A randomized clinical trial of repeated doses of psilocybin for the treatment of obsessive–compulsive disorder
In a randomised double-blind trial of 15 patients with OCD, repeated psilocybin dosing (up to eight doses) was well tolerated and produced significant reductions in Y-BOCS scores versus active placebo, with 73.3% meeting responder criteria and 40% in remission after eight weeks. Effects attenuated but remained substantial at six months, though the small sample size means larger trials are required to confirm efficacy and refine dosing protocols.
Authors
- Moreno, F. A.
- Allen, K. E.
- Wiegand, C. B.
Published
Abstract
Background: Current treatments for obsessive–compulsive disorder (OCD), including serotonin reuptake inhibitors and cognitive-behavioral therapy, are often insufficient. Psilocybin, a 5HT2a agonist psychedelic, has shown promise for treating OCD, but rigorous evidence is still needed. Aims: This randomized clinical trial evaluated safety, tolerability, and benefit of multiple psilocybin doses in OCD patients. Methods: Fifteen participants were randomized to receive 4 weekly sessions of high-dose (300 µg/kg), low-dose (100 µg/kg) psilocybin, or active placebo (lorazepam) in a double-blind Phase 1 ( n = 5 per condition), followed by four additional high-dose sessions (single-blind Phase 2).
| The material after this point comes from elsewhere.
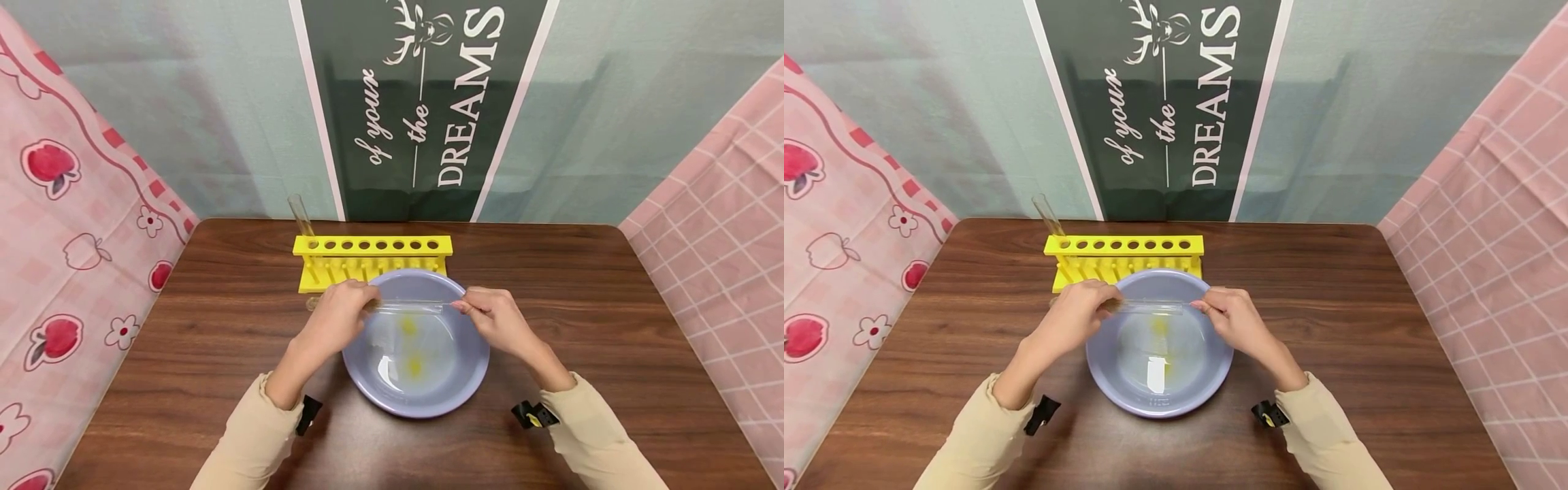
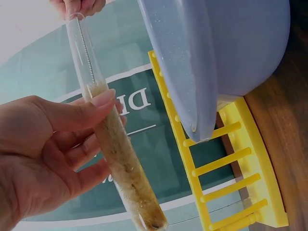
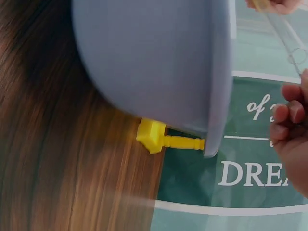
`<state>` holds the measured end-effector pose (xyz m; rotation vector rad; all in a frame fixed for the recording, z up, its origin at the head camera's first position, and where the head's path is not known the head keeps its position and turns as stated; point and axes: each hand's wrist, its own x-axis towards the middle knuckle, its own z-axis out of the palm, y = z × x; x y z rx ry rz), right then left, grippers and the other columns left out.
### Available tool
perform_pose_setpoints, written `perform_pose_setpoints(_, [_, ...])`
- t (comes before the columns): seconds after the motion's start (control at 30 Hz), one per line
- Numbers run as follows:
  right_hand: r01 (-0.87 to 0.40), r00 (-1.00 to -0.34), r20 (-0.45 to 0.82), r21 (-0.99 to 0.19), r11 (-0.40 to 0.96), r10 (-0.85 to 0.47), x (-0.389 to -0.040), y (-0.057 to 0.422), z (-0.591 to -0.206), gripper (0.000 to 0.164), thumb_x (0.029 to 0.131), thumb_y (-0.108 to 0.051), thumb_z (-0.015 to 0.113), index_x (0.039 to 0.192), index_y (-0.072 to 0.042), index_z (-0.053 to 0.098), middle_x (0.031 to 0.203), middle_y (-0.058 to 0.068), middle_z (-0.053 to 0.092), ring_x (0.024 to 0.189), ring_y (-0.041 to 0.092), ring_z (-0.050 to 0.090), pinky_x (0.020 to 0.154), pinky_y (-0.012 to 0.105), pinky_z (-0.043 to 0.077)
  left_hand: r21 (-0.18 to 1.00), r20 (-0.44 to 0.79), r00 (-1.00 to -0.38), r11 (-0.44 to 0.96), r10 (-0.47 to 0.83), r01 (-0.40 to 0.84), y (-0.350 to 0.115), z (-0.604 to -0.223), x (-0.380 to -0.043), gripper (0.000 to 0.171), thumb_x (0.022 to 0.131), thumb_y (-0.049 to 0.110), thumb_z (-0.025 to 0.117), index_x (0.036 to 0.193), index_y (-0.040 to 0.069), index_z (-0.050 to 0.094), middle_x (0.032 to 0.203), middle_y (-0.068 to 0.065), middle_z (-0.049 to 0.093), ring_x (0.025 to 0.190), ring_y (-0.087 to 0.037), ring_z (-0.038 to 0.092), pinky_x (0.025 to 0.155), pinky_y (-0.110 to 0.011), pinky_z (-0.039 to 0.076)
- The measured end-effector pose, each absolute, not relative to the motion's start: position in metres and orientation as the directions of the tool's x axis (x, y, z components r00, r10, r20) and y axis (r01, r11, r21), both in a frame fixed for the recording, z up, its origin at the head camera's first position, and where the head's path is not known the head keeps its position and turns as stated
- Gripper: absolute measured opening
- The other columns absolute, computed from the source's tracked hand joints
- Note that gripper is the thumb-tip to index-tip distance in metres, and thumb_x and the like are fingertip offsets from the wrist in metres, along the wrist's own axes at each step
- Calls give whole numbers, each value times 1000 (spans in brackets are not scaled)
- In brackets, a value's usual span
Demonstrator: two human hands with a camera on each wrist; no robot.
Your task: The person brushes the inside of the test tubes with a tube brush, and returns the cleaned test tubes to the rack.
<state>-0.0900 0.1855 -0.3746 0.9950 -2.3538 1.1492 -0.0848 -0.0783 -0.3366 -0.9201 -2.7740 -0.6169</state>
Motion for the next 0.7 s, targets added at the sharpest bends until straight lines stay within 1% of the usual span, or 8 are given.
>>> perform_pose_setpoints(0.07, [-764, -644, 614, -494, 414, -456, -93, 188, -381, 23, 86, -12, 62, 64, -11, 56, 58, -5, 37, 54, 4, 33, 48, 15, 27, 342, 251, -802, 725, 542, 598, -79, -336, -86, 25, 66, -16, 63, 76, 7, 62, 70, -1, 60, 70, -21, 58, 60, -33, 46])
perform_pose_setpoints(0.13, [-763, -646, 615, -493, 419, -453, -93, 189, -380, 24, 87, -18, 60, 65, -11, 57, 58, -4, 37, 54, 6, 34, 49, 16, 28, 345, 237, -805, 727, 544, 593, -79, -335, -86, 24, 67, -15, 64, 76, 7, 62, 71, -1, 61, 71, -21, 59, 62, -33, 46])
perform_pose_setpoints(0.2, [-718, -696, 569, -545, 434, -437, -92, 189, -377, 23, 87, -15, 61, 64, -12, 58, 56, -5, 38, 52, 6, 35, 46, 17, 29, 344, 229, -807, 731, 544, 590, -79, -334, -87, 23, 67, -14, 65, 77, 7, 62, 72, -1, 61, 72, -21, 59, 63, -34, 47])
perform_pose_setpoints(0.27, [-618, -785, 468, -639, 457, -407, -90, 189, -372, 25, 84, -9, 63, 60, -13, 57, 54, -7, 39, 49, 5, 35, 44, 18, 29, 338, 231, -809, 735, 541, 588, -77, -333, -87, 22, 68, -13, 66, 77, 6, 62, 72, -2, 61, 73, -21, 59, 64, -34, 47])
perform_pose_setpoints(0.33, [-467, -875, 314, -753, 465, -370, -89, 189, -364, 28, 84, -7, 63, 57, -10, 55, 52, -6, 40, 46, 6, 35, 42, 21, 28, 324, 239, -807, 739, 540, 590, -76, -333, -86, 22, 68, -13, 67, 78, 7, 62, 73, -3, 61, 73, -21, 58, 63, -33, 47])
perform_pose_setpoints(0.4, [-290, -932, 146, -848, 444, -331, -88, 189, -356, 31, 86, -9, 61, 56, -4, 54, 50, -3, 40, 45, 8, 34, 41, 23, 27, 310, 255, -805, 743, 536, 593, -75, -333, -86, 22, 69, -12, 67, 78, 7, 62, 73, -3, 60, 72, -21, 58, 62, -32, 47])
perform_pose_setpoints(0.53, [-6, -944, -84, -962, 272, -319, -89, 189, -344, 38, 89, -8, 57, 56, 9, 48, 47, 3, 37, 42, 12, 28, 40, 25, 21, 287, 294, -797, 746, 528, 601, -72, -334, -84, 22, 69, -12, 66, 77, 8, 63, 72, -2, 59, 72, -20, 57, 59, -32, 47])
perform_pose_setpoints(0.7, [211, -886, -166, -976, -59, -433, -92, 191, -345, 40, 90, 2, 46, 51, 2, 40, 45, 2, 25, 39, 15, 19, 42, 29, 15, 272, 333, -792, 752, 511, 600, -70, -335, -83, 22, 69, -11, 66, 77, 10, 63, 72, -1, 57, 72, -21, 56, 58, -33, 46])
OCD severity was assessed with the Yale-Brown Obsessive Compulsive Scale (YBOCS) following each session, and prospectively for 6 months. Safety was evaluated via adverse event systematic assessment, suicide severity rating, and psychosis screening. Results: Psilocybin was generally well-tolerated, with no serious adverse events, or psychotic symptoms, and no significant changes in suicide severity scores. Psilocybin but not placebo significantly reduced YBOCS scores. At the end of 8-week treatment, after participants had received at least four high doses of psilocybin, 73.3% were responders (⩾35% reduction in YBOCS scores), with 40% in remission. These effects diminished but remained substantial at 6 months. Post hoc analysis of cumulative dosing correlated with YBOCS score reductions at the end of treatment. Conclusions: Administration of up to eight doses of psilocybin in a clinical research setting appears to be safe and potentially effective for patients with OCD. Larger trials are needed to further support efficacy and refine treatment protocols. Clinical trial registration: ClinicalTrials.gov ID NCT03300947.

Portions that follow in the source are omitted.